26. It is unbelievable that even the advocate before whom the Will was executed and the maker of the document never testified.  For the Petitioner/Executor (DW1), he was neither a witness during execution of the Will nor was David Mbugua (DW2) a son to the deceased.  In the absence of any evidence from the advocate one Karina or witness(s) Samson Esikote  Kutwa or Wycliff Ahuga Kidake, there is no proof that the signature appended on the Will was made by the deceased or by somebody else under the deceased’s direction.

27. The protestor’s allegation is that he was conversant with his father’s mode of attesting documents by thumb printing.  That the signature on the Will was not made by his father has not been controverted.  Nobody confirmed before the court that he witnessed the deceased sign the Will.  The Petitioner/Executor’s testimony that the Will was signed by the deceased is hearsay.  There is nothing to show that he was present at the time it was signed.  In the absence of any proof that the testator did sign the Will, I am left with one conclusion to make and that is, nobody knows whether the Will was duly executed by the deceased or not.  It then follows that, the Will herein has not been authenticated and where there is factual and reasonable apprehension and doubt which creates a cloud that is not cleared by the executor’s side, then that doubt must be held in favour of the doubtful party.

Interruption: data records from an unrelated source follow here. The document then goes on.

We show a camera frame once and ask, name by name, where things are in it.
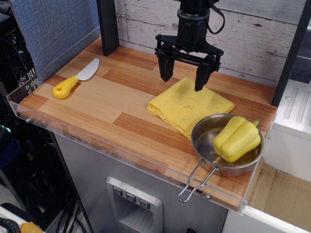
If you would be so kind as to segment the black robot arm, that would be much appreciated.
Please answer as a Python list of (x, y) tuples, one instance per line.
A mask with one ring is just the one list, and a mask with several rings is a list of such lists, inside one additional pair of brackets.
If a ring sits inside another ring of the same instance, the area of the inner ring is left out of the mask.
[(180, 61), (198, 66), (195, 91), (203, 89), (209, 77), (220, 69), (220, 59), (224, 52), (206, 41), (207, 32), (213, 32), (209, 26), (210, 11), (224, 18), (215, 6), (216, 0), (182, 0), (177, 11), (179, 18), (177, 36), (158, 34), (155, 54), (158, 58), (160, 76), (168, 81), (173, 76), (174, 62)]

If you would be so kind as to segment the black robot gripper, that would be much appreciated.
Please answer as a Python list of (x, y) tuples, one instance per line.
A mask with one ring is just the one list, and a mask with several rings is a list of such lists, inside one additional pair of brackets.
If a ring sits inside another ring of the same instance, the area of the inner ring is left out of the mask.
[(180, 8), (177, 35), (155, 36), (160, 76), (167, 82), (173, 75), (175, 60), (198, 66), (196, 71), (195, 91), (201, 91), (212, 72), (220, 69), (221, 49), (206, 41), (207, 32), (214, 34), (209, 26), (209, 8), (191, 12), (190, 8)]

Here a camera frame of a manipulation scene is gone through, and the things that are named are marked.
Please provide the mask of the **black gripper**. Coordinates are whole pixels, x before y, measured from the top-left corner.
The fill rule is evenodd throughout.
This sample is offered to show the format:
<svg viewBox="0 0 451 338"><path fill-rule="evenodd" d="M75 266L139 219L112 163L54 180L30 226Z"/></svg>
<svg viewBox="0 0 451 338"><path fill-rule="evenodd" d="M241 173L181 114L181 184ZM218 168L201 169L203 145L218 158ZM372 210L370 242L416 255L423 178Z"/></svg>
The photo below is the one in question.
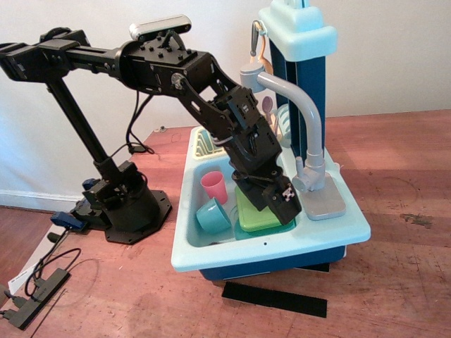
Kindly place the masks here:
<svg viewBox="0 0 451 338"><path fill-rule="evenodd" d="M281 147L263 118L247 128L225 120L225 150L234 168L232 179L252 205L273 212L282 225L302 211L297 192L276 160Z"/></svg>

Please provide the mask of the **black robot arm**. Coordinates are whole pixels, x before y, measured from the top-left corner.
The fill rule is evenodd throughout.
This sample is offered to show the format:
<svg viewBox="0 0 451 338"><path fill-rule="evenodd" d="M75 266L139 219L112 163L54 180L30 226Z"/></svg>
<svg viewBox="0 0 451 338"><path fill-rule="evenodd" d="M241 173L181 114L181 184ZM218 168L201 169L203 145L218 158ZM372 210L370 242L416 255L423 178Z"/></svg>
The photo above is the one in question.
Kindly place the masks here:
<svg viewBox="0 0 451 338"><path fill-rule="evenodd" d="M149 98L176 98L224 147L233 181L258 210L270 209L283 225L302 210L276 163L280 144L251 90L231 80L211 54L185 48L176 30L98 49L82 30L59 27L33 45L2 44L1 68L12 80L45 84L81 138L101 179L85 190L71 219L103 230L110 242L134 244L159 231L171 203L163 191L148 188L134 163L116 165L106 154L63 81L76 69L106 73Z"/></svg>

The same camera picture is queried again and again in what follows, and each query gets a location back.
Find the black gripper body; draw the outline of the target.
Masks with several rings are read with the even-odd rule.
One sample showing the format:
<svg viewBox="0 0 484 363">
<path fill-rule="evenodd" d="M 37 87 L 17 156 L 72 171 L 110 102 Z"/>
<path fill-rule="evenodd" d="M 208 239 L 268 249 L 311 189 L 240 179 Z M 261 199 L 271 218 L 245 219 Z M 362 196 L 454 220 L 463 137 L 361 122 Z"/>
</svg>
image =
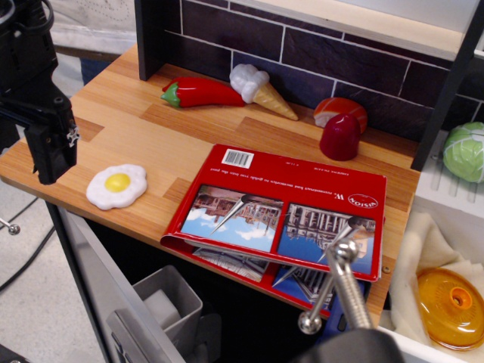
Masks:
<svg viewBox="0 0 484 363">
<path fill-rule="evenodd" d="M 70 99 L 54 84 L 54 69 L 1 68 L 1 149 L 19 140 L 14 123 L 48 128 L 53 148 L 75 151 L 79 129 Z"/>
</svg>

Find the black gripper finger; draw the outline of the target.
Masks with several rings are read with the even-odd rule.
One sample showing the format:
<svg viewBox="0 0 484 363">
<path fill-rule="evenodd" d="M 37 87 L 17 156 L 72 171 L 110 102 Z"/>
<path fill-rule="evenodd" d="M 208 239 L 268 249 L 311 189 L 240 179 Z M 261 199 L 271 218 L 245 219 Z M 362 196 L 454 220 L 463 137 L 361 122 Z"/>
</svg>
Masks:
<svg viewBox="0 0 484 363">
<path fill-rule="evenodd" d="M 68 133 L 52 131 L 48 126 L 29 126 L 25 136 L 41 184 L 54 184 L 76 165 L 76 126 Z"/>
</svg>

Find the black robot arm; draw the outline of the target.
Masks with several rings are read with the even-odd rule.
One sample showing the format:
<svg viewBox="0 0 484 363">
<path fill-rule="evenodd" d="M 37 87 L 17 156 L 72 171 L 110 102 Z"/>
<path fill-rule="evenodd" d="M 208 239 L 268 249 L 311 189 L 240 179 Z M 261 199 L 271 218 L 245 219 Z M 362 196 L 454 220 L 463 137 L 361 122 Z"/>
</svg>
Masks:
<svg viewBox="0 0 484 363">
<path fill-rule="evenodd" d="M 76 165 L 79 140 L 70 99 L 52 79 L 58 65 L 53 23 L 48 1 L 1 3 L 1 146 L 13 144 L 14 129 L 22 126 L 44 185 Z"/>
</svg>

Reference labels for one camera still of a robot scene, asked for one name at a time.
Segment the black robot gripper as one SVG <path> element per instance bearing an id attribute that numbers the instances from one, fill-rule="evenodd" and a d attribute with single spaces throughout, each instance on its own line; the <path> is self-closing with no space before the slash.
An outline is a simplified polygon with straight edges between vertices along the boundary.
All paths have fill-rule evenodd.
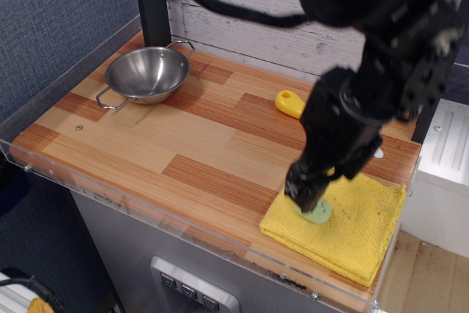
<path id="1" fill-rule="evenodd" d="M 329 182 L 355 178 L 383 142 L 383 121 L 365 114 L 352 95 L 356 74 L 335 67 L 314 85 L 300 123 L 306 145 L 287 173 L 284 193 L 311 212 Z"/>

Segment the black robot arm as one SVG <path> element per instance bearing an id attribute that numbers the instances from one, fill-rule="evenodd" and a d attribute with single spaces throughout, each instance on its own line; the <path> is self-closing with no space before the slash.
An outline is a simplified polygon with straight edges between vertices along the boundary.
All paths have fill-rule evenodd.
<path id="1" fill-rule="evenodd" d="M 301 114 L 306 145 L 287 172 L 284 192 L 303 213 L 317 206 L 332 181 L 359 173 L 382 144 L 384 124 L 408 122 L 420 107 L 435 104 L 466 32 L 447 0 L 300 0 L 303 12 L 284 16 L 221 0 L 194 1 L 268 26 L 316 21 L 365 36 L 360 67 L 324 74 Z"/>

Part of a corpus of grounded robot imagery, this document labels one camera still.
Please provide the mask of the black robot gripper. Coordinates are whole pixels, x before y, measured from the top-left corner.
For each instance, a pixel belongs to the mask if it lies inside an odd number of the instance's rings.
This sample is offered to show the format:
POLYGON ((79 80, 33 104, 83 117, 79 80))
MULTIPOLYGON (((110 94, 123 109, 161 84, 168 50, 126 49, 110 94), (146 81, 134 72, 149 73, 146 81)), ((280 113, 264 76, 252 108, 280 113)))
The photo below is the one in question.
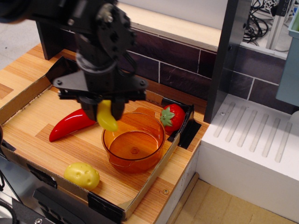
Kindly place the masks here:
POLYGON ((125 103, 145 100, 148 82, 135 75, 123 75, 118 69, 97 73, 77 71, 52 81, 61 99, 76 99, 89 119, 97 121, 98 104, 111 100, 111 114, 120 120, 125 103))

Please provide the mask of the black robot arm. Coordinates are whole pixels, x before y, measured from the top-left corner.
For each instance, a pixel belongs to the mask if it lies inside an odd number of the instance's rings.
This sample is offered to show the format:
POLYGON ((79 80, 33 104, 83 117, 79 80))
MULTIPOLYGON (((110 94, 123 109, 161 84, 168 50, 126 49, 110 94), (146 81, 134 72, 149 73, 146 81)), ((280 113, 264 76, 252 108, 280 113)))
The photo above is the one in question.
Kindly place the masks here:
POLYGON ((100 102, 111 101, 110 112, 119 120, 129 101, 145 100, 148 83, 124 72, 118 61, 125 58, 136 69, 128 54, 135 45, 130 19, 114 0, 3 0, 1 23, 23 20, 46 23, 75 33, 76 62, 79 70, 58 76, 52 84, 61 99, 75 99, 91 120, 97 119, 100 102))

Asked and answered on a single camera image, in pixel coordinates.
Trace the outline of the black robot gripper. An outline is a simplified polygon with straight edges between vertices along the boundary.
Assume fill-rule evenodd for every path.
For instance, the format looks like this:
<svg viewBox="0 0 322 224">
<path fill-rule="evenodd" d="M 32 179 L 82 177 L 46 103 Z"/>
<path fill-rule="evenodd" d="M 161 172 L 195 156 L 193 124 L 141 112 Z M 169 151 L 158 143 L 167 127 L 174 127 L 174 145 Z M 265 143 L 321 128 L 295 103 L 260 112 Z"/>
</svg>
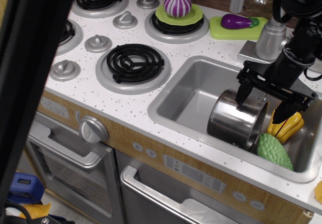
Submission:
<svg viewBox="0 0 322 224">
<path fill-rule="evenodd" d="M 285 46 L 273 63 L 259 63 L 246 60 L 237 75 L 240 87 L 235 101 L 241 106 L 257 88 L 282 103 L 275 109 L 273 124 L 279 124 L 293 116 L 297 111 L 305 111 L 316 93 L 305 86 L 299 76 L 314 64 L 313 54 L 303 53 L 294 46 Z"/>
</svg>

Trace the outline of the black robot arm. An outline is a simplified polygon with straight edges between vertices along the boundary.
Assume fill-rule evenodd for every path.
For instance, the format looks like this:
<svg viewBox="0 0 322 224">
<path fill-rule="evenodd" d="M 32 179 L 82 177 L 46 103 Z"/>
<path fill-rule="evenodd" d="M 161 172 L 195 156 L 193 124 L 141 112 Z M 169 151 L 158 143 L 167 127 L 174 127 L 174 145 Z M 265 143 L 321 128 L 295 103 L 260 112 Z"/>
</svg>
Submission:
<svg viewBox="0 0 322 224">
<path fill-rule="evenodd" d="M 282 123 L 296 112 L 305 111 L 317 93 L 299 76 L 307 74 L 316 59 L 321 59 L 321 0 L 273 0 L 273 18 L 286 23 L 298 18 L 293 37 L 271 63 L 246 60 L 237 75 L 240 87 L 235 101 L 240 106 L 253 88 L 279 100 L 273 123 Z"/>
</svg>

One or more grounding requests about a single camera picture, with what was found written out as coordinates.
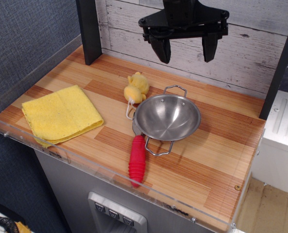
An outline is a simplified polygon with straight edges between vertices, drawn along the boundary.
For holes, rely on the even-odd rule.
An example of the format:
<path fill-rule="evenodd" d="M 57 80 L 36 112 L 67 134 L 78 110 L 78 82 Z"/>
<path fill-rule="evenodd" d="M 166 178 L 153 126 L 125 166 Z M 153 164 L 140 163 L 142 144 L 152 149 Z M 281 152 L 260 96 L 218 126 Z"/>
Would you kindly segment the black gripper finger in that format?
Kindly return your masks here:
<path fill-rule="evenodd" d="M 204 61 L 210 62 L 214 59 L 218 45 L 218 34 L 209 33 L 202 37 Z"/>
<path fill-rule="evenodd" d="M 171 50 L 170 41 L 168 39 L 150 39 L 153 51 L 162 63 L 168 64 L 170 62 Z"/>

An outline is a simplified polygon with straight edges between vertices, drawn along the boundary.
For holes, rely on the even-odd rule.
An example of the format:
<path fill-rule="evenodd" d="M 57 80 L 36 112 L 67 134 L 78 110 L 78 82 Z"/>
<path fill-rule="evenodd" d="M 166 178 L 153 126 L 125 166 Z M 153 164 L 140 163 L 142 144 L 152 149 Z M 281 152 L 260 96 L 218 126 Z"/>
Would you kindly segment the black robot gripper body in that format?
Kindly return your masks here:
<path fill-rule="evenodd" d="M 228 35 L 227 10 L 208 7 L 198 0 L 164 0 L 164 9 L 138 22 L 150 44 L 174 39 L 202 38 L 204 44 L 217 44 Z"/>

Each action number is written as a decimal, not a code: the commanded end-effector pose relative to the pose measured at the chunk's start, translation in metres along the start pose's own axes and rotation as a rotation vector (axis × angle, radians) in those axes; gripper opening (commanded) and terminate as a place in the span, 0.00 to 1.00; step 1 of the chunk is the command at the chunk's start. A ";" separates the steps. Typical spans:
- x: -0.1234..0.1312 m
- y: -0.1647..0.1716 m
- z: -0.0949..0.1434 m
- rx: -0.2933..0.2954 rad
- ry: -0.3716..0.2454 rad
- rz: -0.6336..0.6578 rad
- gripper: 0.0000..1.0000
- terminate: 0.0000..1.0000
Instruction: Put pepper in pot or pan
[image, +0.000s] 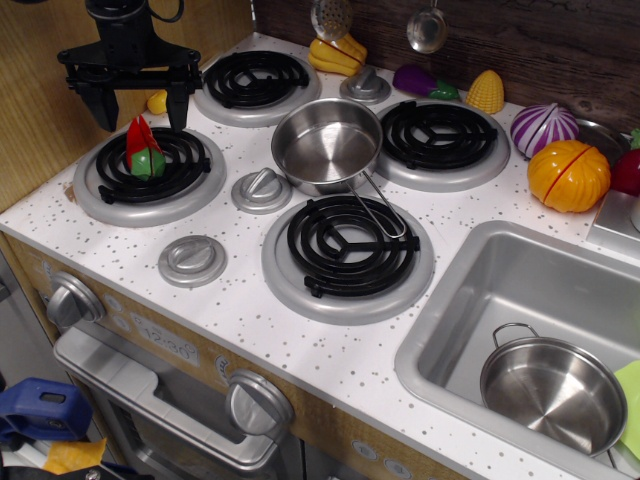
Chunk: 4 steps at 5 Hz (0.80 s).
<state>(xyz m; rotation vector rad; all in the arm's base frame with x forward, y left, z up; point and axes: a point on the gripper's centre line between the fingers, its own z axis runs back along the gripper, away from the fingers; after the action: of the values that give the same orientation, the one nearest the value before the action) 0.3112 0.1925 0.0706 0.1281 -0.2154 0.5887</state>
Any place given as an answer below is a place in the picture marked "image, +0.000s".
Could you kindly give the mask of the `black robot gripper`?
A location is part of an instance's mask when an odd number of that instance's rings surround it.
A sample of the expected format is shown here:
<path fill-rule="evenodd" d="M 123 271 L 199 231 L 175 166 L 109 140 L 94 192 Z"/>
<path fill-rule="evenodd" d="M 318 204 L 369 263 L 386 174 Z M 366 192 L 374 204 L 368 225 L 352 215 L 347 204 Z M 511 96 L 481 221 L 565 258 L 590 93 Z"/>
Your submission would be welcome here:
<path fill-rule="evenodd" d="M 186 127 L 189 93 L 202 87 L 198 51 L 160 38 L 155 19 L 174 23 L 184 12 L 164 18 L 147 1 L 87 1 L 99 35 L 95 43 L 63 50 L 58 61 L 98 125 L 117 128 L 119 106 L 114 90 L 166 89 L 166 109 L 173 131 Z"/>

28. It is my finding therefore, that the Will herein purportedly signed by the deceased has not been proved to be a valid Will signed by the deceased in the presence of two witnesses.  For those reasons, the court is hereby inclined to disregard and declare the written Will dated 15th February 2017 invalid and incapable of execution. To that extent, the protest herein succeeds.

29. Accordingly, the grant of probate with written will issued herein to Anthony Njoroge Gathogo on 30th November 2015 be and is hereby revoked.  In exercise of powers and discretion donated to the court under Section 66 to appoint a person to whom a grant of letters of administration shall issue in the interest of the estate, I shall direct that the protestor herein Isaac Gitau and David Chege Mbugua being sons to the deceased to jointly petition for a grant of letters of administration intestate within 30 days and upon petitioning, a grant of letters of administration intestate shall issue to the two petitioners/administrators jointly.  Thereafter, the said administrators shall proceed to file fresh summons for confirmation of the said grant with the necessary consents from beneficiaries attached.  Regarding costs, each party shall bear his own costs.

DATED, SIGNED AND DELIVERED AT NAIROBI THIS 27TH DAY OF SEPTEMBER, 2018.